* [Exercise instructions]
How many of the lines below hold the word "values"? Answer only with the number.
++++++++++++++++++++
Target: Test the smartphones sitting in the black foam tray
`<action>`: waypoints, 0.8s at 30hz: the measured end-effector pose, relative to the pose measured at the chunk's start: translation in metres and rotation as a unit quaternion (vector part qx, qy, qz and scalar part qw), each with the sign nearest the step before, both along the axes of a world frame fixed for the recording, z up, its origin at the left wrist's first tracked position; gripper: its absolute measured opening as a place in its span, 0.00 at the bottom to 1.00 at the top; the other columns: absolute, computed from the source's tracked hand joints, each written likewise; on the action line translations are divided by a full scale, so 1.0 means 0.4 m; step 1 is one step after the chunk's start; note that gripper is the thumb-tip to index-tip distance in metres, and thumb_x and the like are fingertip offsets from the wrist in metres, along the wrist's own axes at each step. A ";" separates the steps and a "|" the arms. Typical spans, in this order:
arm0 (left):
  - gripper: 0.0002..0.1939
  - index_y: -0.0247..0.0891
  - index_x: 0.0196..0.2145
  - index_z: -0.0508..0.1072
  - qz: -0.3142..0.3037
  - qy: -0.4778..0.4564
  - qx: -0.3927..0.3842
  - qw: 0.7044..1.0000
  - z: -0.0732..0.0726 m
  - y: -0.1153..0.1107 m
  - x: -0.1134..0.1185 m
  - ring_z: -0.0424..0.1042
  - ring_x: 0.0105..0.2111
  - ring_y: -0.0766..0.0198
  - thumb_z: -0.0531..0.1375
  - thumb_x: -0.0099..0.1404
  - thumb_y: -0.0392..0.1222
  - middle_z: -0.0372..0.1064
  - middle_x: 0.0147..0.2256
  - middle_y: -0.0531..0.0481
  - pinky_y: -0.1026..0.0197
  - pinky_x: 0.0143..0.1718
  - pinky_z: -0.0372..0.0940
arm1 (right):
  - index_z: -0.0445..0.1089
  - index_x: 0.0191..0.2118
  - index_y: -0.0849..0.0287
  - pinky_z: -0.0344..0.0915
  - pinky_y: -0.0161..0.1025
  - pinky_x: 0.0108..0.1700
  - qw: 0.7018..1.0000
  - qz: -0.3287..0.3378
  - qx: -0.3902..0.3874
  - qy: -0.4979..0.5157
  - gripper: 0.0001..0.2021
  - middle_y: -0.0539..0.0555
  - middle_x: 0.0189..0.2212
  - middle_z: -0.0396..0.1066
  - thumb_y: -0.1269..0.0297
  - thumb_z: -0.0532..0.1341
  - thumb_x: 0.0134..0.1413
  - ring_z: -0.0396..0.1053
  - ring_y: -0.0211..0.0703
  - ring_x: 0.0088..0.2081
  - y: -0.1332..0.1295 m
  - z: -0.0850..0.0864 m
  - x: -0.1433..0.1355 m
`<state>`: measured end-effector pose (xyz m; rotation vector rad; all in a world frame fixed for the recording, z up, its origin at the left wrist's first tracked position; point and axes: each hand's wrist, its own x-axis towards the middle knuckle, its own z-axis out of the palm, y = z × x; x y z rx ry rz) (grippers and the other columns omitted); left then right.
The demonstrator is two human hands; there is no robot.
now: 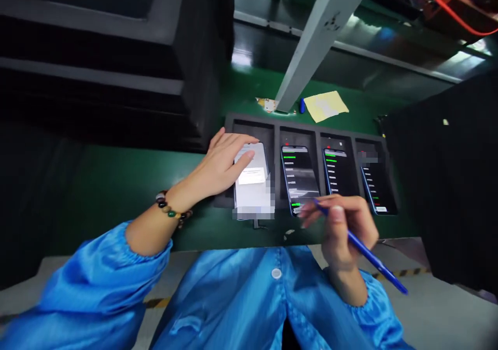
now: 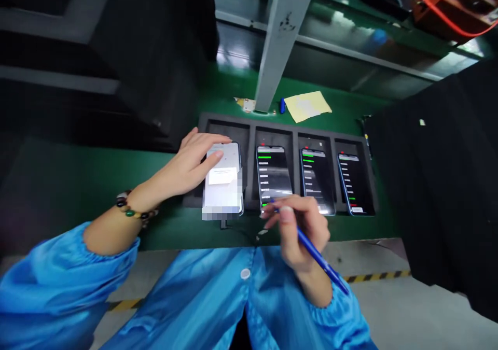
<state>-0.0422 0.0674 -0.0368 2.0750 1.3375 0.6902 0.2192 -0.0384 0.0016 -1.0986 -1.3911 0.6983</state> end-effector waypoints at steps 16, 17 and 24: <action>0.22 0.44 0.63 0.71 -0.016 -0.027 0.001 1.000 0.009 -0.005 0.000 0.68 0.67 0.53 0.50 0.83 0.56 0.74 0.63 0.48 0.39 0.81 0.38 | 0.61 0.30 0.52 0.59 0.37 0.28 0.950 0.127 -0.233 -0.164 0.19 0.44 0.22 0.68 0.59 0.69 0.70 0.63 0.35 0.23 0.014 -0.021 -0.078; 0.22 0.44 0.63 0.71 -0.015 -0.028 0.001 0.999 0.010 -0.005 0.001 0.68 0.67 0.54 0.50 0.83 0.56 0.74 0.62 0.48 0.39 0.81 0.38 | 0.60 0.30 0.52 0.59 0.37 0.29 0.950 0.130 -0.229 -0.170 0.19 0.44 0.23 0.68 0.59 0.68 0.70 0.63 0.35 0.23 0.015 -0.022 -0.079; 0.21 0.44 0.63 0.70 -0.014 -0.031 -0.002 0.999 0.012 -0.005 0.001 0.69 0.67 0.54 0.50 0.82 0.56 0.74 0.62 0.49 0.38 0.81 0.37 | 0.59 0.31 0.52 0.59 0.37 0.29 0.942 0.145 -0.223 -0.206 0.19 0.43 0.23 0.65 0.59 0.67 0.71 0.59 0.34 0.23 0.018 -0.023 -0.074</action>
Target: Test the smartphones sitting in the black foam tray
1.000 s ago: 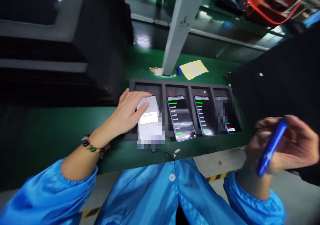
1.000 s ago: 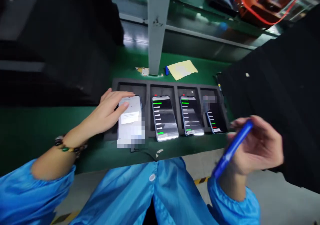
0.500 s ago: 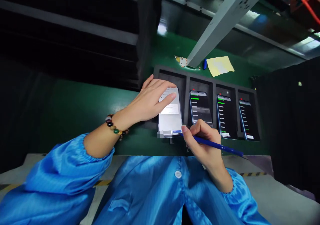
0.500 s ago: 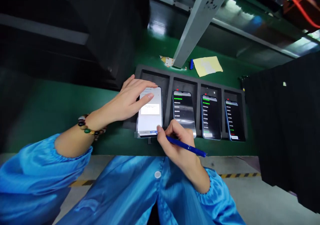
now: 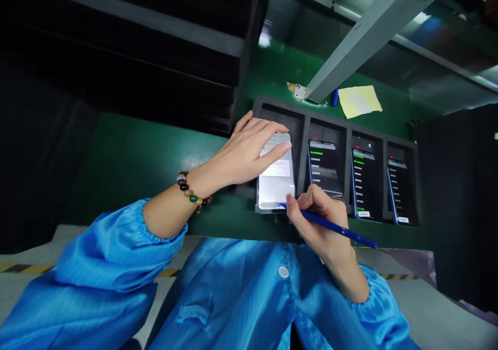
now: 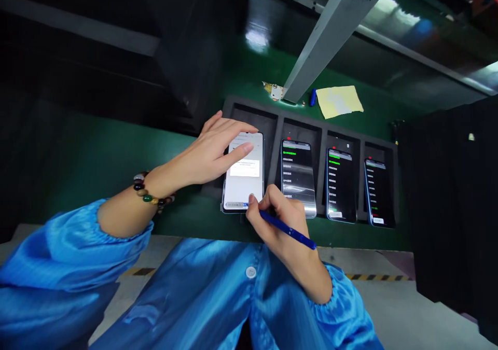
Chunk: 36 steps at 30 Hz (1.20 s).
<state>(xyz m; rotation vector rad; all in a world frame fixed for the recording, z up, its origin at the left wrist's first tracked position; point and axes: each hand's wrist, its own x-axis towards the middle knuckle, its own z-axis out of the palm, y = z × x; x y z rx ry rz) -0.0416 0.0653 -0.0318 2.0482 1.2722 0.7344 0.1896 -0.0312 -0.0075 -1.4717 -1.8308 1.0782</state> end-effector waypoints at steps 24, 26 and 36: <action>0.21 0.46 0.65 0.69 0.005 0.029 0.000 1.000 0.003 -0.004 -0.002 0.68 0.68 0.51 0.54 0.80 0.54 0.74 0.64 0.49 0.37 0.81 0.38 | 0.60 0.28 0.53 0.56 0.36 0.25 0.998 -0.023 0.023 0.055 0.20 0.43 0.21 0.62 0.60 0.68 0.69 0.59 0.34 0.21 0.005 0.026 0.009; 0.22 0.46 0.64 0.69 0.010 0.040 0.000 0.999 0.002 -0.004 0.000 0.68 0.67 0.51 0.56 0.78 0.53 0.74 0.63 0.48 0.37 0.81 0.38 | 0.62 0.28 0.52 0.58 0.36 0.23 0.989 -0.106 0.071 0.074 0.19 0.43 0.20 0.65 0.59 0.72 0.66 0.62 0.34 0.19 0.009 0.042 0.049; 0.23 0.47 0.65 0.68 0.015 0.069 0.001 0.998 -0.011 0.003 -0.003 0.69 0.66 0.49 0.56 0.78 0.55 0.74 0.62 0.47 0.33 0.80 0.37 | 0.78 0.57 0.42 0.72 0.56 0.44 0.871 -0.250 0.243 -0.346 0.16 0.61 0.48 0.79 0.50 0.67 0.68 0.80 0.63 0.47 -0.018 0.061 0.619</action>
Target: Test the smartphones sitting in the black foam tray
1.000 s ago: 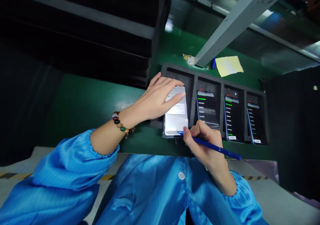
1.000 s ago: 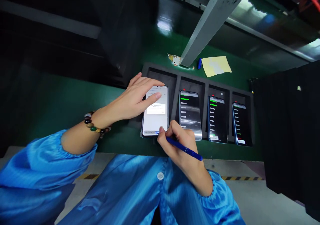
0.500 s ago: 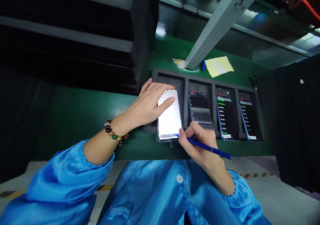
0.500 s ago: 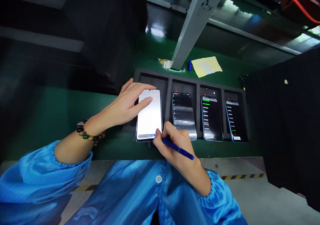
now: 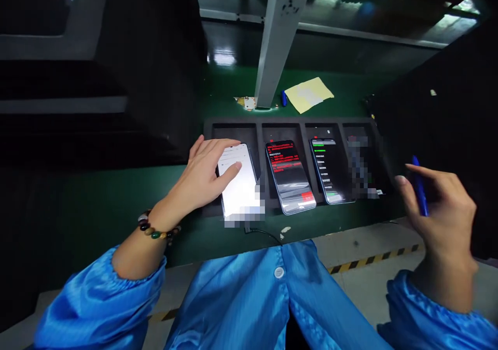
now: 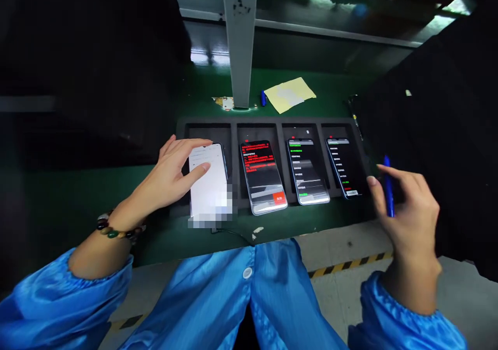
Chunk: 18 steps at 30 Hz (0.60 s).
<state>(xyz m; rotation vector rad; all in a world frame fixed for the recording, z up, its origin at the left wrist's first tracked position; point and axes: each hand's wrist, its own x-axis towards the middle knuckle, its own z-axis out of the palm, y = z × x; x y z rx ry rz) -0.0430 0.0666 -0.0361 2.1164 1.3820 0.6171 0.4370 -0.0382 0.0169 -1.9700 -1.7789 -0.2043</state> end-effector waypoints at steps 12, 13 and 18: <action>0.20 0.50 0.64 0.70 -0.029 0.001 0.105 0.994 0.056 -0.120 0.014 0.66 0.70 0.47 0.59 0.77 0.46 0.66 0.70 0.43 0.32 0.79 0.47 | 0.71 0.68 0.49 0.66 0.63 0.69 0.994 0.104 -0.032 -0.016 0.24 0.62 0.63 0.76 0.71 0.59 0.71 0.72 0.62 0.66 0.067 -0.055 0.025; 0.19 0.50 0.63 0.71 -0.030 -0.006 0.125 0.992 0.051 -0.134 0.014 0.68 0.68 0.47 0.60 0.76 0.44 0.68 0.68 0.43 0.32 0.78 0.49 | 0.73 0.66 0.50 0.69 0.61 0.68 0.985 0.166 -0.026 0.036 0.23 0.59 0.60 0.78 0.71 0.60 0.70 0.74 0.59 0.64 0.045 -0.056 -0.035; 0.19 0.44 0.60 0.74 -0.029 -0.047 0.188 0.981 0.009 -0.176 0.020 0.74 0.61 0.47 0.62 0.73 0.37 0.74 0.61 0.40 0.34 0.73 0.58 | 0.69 0.68 0.53 0.70 0.60 0.64 0.920 0.376 -0.057 0.091 0.28 0.56 0.58 0.81 0.77 0.58 0.66 0.70 0.58 0.67 -0.035 -0.081 -0.244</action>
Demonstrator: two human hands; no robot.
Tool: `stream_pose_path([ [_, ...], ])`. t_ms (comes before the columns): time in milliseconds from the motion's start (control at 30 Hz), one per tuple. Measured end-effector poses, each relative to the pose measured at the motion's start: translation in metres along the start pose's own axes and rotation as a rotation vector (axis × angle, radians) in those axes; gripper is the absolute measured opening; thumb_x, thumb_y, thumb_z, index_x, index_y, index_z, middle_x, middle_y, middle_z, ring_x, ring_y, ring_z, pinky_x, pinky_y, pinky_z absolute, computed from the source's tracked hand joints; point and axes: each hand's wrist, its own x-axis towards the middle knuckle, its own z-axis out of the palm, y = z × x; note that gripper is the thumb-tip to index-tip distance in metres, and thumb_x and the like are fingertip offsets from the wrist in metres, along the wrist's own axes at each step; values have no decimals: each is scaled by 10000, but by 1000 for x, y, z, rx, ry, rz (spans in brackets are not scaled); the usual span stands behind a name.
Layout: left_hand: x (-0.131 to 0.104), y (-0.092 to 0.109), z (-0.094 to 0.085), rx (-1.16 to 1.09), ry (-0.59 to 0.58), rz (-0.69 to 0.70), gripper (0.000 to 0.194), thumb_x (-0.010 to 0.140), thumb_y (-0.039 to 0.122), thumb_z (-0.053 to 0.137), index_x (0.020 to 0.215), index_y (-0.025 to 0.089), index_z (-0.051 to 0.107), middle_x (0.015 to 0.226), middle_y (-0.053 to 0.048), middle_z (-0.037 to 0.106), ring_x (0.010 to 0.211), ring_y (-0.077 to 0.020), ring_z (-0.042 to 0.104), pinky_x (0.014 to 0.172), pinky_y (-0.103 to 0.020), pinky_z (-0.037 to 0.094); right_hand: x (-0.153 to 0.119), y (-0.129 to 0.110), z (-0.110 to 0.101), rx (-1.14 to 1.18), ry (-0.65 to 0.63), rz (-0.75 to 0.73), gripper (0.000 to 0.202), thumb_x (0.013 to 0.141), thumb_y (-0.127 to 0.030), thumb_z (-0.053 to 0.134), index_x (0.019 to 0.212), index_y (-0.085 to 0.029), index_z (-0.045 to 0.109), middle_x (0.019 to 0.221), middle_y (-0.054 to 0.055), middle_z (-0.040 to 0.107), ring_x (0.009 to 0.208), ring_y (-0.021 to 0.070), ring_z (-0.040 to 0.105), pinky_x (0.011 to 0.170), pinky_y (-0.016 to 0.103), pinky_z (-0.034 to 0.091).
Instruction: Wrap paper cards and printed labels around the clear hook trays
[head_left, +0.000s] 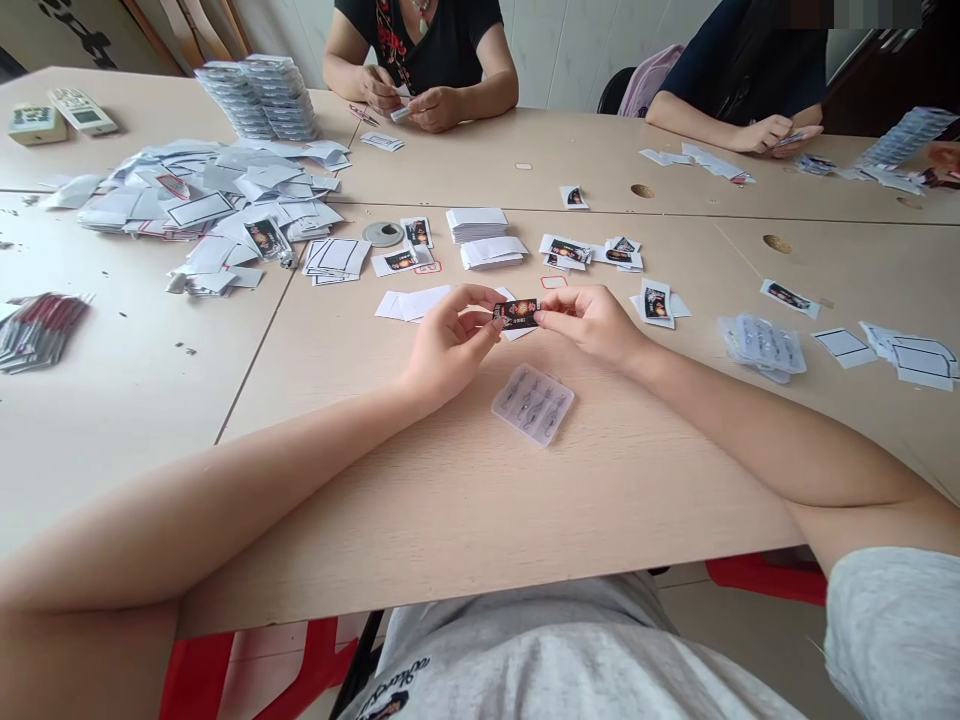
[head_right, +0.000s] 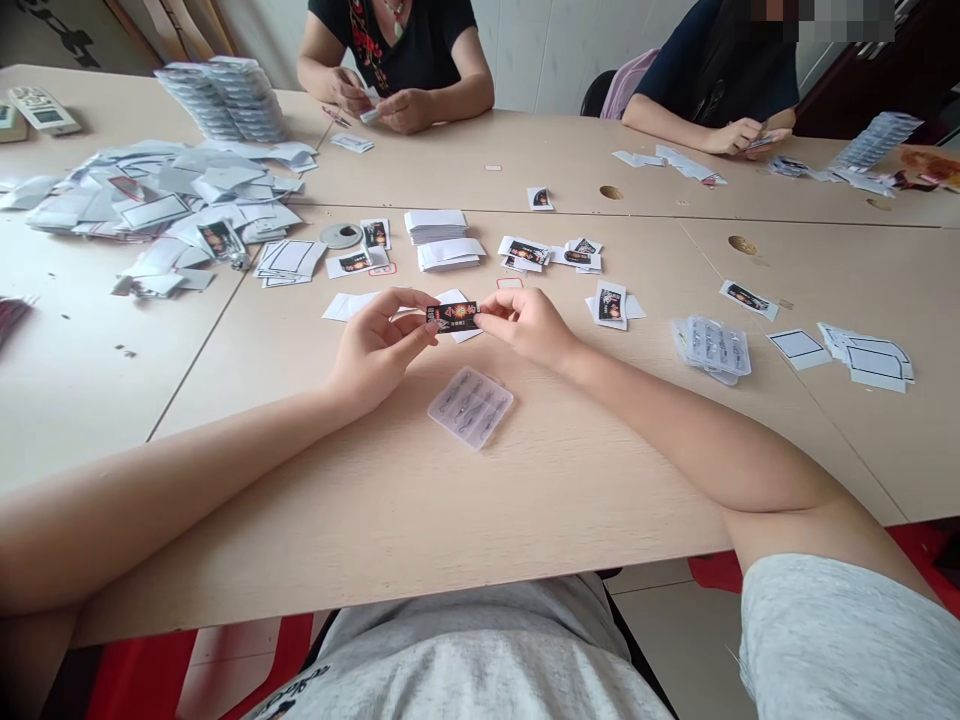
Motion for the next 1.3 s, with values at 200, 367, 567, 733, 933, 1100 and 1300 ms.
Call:
stream_pose_path([
  [200,-4,-4,-1,128,-122,162,237,822,160,552,1054,205,549,1144,-84,517,930,-145,603,779,-286,531,1,-3,-3,152,23,129,147,732,-222,554,597,-164,539,571,-27,423,578,95,375,573,261,276],
  [367,-11,3,-3,425,-254,282,495,804,192,558,1286,248,459,1232,-98,491,1081,-206,532,885,-352,488,4,-7,-18,51,-51,23,245,753,-348,640,617,-171,540,644,-3,504,626,111,431,612,270,317],
  [567,-12,8,-10,768,-333,83,688,766,387,617,1388,239,364,1291,-123,511,1251,-333,371,1041,-556,273,5,-11,-58,-106,112,11,205,703,-303,695,626,-169,561,626,-6,497,558,86,369,541,259,259],
  [733,-13,9,-13,769,-613,99,692,653,526,704,1270,290,498,1424,-143,334,1317,-424,219,1033,-650,180,-26,-12,-64,444,111,305,178,678,-325,680,686,-190,564,826,37,600,544,83,378,459,243,221],
  [933,-19,7,-3,875,-398,91,635,643,585,681,1116,207,492,1196,-146,456,1115,-341,384,930,-530,321,-64,-7,-23,531,29,352,187,656,-343,740,688,-200,624,810,21,614,525,67,363,448,237,254],
  [1100,-22,8,8,952,-315,127,640,635,624,668,1039,182,443,989,-90,540,912,-267,506,865,-427,329,-64,-3,5,421,20,200,229,674,-380,748,650,-180,640,841,24,639,533,56,422,471,228,331],
  [1300,-23,8,8,919,-279,138,731,593,615,718,1107,194,411,950,-62,552,867,-242,547,851,-389,339,-63,2,8,278,73,121,310,677,-478,729,701,-178,655,568,-16,554,452,78,462,414,228,340],
])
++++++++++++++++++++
* [Expected answer]
2